As horror fans, we’ve seen enough to know that this crucial information will come to light later. I’m not sure if it was a conscious decision to make the characters have poor moral compasses, but as the groom confesses to the best man, Ben (Stephen Staley), about the infidelity, it’s dismissed as, “Hey, we’ve all done it.” Bring on the karmic carnage.
Charlie also tells the disbelieving best man about a crocodile being loose in the surrounding area but swears him to secrecy in case the wedding is called off.
The morning of the big day arrives, and let’s just cut to it.
Dylan, having had a 30-second chat bout the missing girl, decides it could not have been suicide and goes looking for her — while the wedding is about to start. Out of all of the characters, he is the most sympathetic because he is playing the proud father. He starts to slowly piece the information together that the missing girl has probably ended up as a midnight snack.
Then we get to the wedding feast, where the croc shows up and decides to have a feast of his own.
Things go bad quickly, and the festivities are disrupted as the attending guests are munched, crunched, and thrown about.

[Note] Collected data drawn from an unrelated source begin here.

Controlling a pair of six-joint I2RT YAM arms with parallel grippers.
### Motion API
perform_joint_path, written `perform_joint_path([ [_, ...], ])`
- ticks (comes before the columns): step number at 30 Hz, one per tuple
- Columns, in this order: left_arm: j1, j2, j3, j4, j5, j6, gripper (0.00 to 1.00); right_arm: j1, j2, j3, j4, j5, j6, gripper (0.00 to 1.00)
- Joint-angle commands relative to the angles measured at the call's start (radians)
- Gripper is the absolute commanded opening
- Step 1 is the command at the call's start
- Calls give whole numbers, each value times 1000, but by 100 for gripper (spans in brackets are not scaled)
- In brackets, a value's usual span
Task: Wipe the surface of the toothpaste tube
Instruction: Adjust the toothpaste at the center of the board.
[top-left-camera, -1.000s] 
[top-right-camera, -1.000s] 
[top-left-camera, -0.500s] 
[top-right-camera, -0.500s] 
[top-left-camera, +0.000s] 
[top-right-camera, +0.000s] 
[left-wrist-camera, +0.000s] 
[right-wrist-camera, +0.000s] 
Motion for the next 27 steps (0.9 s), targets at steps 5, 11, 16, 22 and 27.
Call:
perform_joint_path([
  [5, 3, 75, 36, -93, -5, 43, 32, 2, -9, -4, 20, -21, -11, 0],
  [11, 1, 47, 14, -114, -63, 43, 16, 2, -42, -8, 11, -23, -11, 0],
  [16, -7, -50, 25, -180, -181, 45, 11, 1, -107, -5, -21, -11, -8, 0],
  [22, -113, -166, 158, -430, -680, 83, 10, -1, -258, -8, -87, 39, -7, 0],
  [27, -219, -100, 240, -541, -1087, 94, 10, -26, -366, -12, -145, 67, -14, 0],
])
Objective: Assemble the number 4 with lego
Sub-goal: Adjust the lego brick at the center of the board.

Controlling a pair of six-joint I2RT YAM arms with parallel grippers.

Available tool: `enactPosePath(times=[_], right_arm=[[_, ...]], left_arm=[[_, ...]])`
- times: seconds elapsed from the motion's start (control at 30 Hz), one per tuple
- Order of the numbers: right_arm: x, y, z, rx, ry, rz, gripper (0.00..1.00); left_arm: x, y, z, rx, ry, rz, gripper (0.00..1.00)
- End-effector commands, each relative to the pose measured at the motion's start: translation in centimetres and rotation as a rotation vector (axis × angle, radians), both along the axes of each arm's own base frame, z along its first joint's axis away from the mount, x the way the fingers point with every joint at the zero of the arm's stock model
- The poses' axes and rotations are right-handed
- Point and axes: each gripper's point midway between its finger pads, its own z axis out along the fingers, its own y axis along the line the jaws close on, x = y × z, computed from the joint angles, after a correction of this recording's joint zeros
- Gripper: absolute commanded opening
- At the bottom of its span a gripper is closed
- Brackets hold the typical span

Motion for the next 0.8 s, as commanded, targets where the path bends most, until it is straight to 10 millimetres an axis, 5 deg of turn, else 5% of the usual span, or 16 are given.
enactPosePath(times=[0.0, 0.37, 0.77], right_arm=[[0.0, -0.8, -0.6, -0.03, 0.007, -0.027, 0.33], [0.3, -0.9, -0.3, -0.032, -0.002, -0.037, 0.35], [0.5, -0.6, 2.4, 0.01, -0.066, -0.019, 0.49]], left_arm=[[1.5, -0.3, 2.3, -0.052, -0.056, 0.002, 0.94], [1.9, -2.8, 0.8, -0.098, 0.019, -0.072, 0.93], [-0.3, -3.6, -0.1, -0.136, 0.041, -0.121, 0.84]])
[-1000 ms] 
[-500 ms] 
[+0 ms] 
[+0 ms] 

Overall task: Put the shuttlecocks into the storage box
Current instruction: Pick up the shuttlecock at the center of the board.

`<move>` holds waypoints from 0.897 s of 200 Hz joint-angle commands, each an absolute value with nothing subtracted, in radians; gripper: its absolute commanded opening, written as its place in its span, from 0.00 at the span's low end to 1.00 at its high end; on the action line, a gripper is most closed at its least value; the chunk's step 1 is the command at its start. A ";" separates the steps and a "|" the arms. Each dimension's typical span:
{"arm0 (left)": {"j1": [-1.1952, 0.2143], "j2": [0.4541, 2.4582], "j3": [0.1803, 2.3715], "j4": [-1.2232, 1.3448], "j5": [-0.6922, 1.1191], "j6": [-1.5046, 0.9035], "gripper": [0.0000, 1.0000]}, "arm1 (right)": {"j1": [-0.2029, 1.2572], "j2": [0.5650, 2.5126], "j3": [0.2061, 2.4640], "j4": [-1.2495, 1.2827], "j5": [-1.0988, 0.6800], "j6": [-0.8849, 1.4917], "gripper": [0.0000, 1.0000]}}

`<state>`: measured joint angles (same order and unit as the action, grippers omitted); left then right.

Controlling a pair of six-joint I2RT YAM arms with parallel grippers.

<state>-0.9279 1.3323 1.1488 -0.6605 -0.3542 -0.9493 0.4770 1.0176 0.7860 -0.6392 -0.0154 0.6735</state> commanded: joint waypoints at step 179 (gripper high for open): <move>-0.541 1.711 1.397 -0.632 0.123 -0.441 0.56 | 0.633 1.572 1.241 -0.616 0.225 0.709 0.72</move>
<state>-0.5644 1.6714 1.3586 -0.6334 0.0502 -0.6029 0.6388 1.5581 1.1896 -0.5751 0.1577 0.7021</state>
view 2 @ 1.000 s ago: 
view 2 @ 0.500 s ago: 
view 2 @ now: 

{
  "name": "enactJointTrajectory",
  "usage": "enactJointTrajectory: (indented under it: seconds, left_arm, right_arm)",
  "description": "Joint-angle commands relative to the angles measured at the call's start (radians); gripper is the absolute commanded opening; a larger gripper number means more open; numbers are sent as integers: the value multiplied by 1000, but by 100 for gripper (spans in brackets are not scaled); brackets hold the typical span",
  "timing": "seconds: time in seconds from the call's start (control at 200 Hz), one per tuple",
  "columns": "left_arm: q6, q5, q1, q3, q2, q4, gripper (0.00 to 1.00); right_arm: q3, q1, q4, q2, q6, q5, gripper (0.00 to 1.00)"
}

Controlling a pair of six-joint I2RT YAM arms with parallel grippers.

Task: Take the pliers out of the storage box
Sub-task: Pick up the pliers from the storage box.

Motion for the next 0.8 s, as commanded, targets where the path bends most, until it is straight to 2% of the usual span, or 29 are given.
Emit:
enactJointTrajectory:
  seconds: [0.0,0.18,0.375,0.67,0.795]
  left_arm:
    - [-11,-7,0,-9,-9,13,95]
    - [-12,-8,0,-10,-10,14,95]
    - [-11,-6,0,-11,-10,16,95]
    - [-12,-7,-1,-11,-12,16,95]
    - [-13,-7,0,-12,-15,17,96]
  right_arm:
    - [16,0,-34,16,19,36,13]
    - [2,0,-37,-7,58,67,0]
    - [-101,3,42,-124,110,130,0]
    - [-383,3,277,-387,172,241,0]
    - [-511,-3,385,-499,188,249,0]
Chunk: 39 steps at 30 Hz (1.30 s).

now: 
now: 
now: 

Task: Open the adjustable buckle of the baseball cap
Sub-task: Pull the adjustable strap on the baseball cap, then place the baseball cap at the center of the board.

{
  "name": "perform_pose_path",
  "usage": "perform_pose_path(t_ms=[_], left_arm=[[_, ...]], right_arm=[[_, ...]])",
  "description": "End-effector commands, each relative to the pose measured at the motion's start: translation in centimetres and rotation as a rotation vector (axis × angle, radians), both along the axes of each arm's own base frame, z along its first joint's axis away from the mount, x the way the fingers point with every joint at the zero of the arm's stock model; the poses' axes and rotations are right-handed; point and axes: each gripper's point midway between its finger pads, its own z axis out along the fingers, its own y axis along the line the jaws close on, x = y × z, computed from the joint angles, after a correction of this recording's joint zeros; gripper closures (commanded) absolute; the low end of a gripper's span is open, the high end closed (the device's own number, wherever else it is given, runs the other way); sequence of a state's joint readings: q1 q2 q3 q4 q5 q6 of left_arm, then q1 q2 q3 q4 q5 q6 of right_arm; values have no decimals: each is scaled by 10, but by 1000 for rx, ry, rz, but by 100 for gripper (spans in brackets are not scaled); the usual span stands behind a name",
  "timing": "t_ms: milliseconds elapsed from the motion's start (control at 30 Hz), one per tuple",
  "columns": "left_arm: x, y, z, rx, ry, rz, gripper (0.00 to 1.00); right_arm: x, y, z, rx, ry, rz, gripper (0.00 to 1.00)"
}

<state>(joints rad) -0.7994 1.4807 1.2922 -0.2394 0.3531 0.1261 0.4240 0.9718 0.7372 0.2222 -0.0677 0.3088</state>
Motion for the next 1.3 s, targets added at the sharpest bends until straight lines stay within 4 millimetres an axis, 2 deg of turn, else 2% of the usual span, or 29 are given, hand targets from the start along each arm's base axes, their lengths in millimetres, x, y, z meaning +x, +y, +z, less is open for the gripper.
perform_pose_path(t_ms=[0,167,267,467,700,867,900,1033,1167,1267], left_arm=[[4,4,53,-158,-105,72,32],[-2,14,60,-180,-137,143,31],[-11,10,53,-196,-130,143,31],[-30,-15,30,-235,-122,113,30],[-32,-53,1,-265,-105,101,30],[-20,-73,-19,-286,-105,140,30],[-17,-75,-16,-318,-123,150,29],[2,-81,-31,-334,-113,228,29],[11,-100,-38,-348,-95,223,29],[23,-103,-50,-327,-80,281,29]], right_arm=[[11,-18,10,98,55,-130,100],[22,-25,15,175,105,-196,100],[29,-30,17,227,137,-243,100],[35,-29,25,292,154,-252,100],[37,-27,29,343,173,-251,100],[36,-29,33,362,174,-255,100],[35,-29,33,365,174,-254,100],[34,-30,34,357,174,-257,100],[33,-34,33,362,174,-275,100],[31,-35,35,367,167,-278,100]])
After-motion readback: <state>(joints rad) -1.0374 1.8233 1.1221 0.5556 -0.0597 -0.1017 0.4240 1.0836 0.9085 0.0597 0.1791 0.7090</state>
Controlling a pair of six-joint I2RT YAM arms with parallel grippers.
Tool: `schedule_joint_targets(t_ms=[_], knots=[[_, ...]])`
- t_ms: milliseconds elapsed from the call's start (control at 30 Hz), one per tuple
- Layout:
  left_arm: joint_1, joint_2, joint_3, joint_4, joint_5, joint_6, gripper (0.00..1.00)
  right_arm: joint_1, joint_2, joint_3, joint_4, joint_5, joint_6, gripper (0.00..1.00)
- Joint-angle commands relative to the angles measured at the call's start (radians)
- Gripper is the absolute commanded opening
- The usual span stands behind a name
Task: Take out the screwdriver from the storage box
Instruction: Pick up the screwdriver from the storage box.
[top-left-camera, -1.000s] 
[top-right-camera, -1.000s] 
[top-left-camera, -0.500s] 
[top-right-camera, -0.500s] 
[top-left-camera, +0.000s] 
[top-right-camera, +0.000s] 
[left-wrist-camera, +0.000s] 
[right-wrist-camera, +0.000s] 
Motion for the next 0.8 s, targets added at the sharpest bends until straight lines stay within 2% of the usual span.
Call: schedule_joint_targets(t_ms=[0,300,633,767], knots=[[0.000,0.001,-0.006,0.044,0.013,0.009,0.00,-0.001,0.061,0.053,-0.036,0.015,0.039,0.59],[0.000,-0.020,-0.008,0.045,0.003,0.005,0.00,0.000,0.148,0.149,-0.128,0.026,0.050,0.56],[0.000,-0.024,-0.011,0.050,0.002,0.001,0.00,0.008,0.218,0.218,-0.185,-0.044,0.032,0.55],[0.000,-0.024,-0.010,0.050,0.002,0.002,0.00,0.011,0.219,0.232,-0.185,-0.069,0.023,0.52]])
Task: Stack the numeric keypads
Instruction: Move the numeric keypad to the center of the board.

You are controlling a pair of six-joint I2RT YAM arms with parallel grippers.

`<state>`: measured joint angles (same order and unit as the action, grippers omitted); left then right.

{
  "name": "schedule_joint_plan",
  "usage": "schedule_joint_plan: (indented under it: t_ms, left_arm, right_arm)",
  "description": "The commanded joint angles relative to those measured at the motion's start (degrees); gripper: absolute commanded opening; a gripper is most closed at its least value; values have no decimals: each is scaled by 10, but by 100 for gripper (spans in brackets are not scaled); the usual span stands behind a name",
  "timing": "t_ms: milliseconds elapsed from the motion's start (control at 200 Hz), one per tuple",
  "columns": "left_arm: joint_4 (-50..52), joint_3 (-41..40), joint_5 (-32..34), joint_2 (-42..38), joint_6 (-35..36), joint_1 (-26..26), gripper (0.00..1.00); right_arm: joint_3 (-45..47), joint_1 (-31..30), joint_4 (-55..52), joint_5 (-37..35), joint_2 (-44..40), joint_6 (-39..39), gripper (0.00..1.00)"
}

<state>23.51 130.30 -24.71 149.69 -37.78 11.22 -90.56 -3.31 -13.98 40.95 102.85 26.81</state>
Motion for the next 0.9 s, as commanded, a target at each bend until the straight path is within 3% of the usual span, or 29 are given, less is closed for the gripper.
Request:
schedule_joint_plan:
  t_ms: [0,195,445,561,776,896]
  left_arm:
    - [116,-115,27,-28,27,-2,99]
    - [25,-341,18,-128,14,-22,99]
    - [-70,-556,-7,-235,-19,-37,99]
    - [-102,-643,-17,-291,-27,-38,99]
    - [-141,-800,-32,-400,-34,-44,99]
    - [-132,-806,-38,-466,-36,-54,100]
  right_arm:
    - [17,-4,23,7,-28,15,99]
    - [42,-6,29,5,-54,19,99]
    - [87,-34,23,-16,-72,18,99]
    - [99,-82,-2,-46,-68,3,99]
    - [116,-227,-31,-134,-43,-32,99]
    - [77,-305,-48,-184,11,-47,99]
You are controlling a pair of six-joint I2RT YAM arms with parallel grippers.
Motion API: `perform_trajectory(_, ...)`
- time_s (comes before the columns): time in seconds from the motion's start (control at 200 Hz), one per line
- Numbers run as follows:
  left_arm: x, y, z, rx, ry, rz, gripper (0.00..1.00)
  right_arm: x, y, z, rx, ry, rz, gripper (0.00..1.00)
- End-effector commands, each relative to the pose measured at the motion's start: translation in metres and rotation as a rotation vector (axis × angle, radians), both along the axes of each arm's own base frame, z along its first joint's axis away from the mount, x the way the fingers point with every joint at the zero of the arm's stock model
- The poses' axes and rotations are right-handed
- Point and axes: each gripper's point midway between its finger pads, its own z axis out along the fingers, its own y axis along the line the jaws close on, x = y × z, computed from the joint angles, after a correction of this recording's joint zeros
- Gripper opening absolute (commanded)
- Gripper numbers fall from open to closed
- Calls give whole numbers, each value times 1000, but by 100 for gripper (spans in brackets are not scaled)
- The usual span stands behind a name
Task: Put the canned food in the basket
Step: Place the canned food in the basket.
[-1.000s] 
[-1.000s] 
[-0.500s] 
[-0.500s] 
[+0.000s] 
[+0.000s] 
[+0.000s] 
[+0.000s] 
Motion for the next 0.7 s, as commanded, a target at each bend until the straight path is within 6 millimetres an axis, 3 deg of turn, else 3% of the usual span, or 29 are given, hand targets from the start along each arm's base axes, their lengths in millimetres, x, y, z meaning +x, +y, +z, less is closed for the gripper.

This would be fun, except the digital blood effects are like Syfy / Asylum productions, which I cannot stand. Some less-than-stellar acting doesn’t help the situation either.
Though I can’t say I was entirely invested, I did want to stay if for no other reason than to see the groom get his.
We do get some good shots toward the film’s climax, and writer-director Paul W. Franklin even channels a bit of Jaws 2.
Sian, playing the bride, provides some great moments of light relief, especially berating the Vicar for saying, “It is still one of God’s creatures.” She delivers her lines with aplomb, no matter how hokey they are. The three leading women, Lisa, Vanessa (Chrissie Wunna), and Amy (Antonia Williams), are easily the most sympathetic characters. You know that they will / should pull through the ordeal. Unfortunately, the acting is so inconsistent that you might not care as much as you should.
There are some good lines in this script, but they are delivered in such a way that it is beyond the ‘so bad it’s good’ nature normally associated with these kinds of films. That’s a shame because I really wanted to love it.
As it stands, I didn’t hate it; it’s watchable if not exceptional. But that’s primarily because it’s hard not to love a killer croc devouring insufferable people.
It’s far from perfect, but it may just be the perfect mindless summer horror time killer.